The invention claimed is:

1. A sintered body, comprising:

a cBN layer, comprising 80-95 vol % cBN;

an aluminum source comprising at least one of titanium aluminide (TiAl), nickel aluminide (Ni₃Al), or aluminum (Al);

an interface;

a substrate comprising cemented tungsten carbide (WC); and

at least one Group VIII metal, and at least one Group V, Group VI, or Group VII metal,

wherein chromium (Cr) is present at the interface as an alloy of Cr and cobalt (Co) in a diffusion layer extending from the interface into the cBN layer.

2. The sintered body of claim 1, wherein the Group VIII metal is one of iron (Fe), Co, or nickel (Ni), and the Group V, Group VI, or Group VII metal is one of vanadium (V), Cr, or manganese (Mn).

3. The sintered body of claim 1, wherein the Group VIII metal is Co, and the Group V, Group VI, or Group VII metal is Cr.

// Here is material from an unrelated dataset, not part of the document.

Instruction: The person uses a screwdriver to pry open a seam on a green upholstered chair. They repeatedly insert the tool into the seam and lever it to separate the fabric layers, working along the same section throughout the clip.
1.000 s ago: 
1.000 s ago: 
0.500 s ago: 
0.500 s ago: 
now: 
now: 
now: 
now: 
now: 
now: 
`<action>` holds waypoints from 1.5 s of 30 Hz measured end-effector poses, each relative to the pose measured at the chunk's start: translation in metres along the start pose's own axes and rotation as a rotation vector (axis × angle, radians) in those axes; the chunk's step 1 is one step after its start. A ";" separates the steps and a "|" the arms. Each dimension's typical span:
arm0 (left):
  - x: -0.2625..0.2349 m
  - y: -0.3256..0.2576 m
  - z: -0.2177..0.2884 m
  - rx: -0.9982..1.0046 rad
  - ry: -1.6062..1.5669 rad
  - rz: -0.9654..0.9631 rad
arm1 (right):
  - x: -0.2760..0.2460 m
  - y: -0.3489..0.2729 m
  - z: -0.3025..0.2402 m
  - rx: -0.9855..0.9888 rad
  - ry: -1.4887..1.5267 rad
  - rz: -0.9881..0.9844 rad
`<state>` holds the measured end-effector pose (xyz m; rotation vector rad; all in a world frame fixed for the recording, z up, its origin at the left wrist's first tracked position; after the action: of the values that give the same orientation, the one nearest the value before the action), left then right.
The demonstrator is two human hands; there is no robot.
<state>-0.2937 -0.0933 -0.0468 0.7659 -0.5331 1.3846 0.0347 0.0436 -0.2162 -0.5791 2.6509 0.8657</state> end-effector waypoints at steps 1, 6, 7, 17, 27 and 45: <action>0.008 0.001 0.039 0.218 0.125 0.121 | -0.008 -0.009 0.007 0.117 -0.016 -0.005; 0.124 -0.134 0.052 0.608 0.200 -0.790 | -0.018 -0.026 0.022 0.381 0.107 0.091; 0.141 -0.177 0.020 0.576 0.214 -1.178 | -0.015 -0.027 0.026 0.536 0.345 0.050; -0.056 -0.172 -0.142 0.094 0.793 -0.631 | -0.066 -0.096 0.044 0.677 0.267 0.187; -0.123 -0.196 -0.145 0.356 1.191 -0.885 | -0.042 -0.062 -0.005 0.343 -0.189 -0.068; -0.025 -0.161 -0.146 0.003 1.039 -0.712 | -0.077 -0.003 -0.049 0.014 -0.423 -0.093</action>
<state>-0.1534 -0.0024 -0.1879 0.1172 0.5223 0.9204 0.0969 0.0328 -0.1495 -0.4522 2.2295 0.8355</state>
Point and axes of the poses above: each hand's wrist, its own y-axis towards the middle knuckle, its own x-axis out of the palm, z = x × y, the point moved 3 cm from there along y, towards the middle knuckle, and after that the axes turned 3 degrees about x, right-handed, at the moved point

4. The sintered body of claim 1, wherein the Group V, Group VI, or Group VII metal is present as an alloy with the Group VIII metal in the cemented tungsten carbide (WC) substrate.

5. The sintered body of claim 1, wherein the Co, and Cr infiltrate the cBN layer.

6. The sintered body of claim 5, wherein the Co, and Cr infiltrating the cBN layer are provided as at least one metal disk.

7. The sintered body of claim 5, wherein the Co, and Cr infiltrating the cBN layer are provided as components in the cemented tungsten carbide (WC) substrate.

8. The sintered body of claim 5, wherein the Co, and Cr infiltrating the cBN layer are provided as both metal disks, and as components in the cemented tungsten carbide (WC) substrate.

9. The sintered body of claim 1, wherein the cBN layer is sintered to the cemented tungsten carbide (WC) substrate.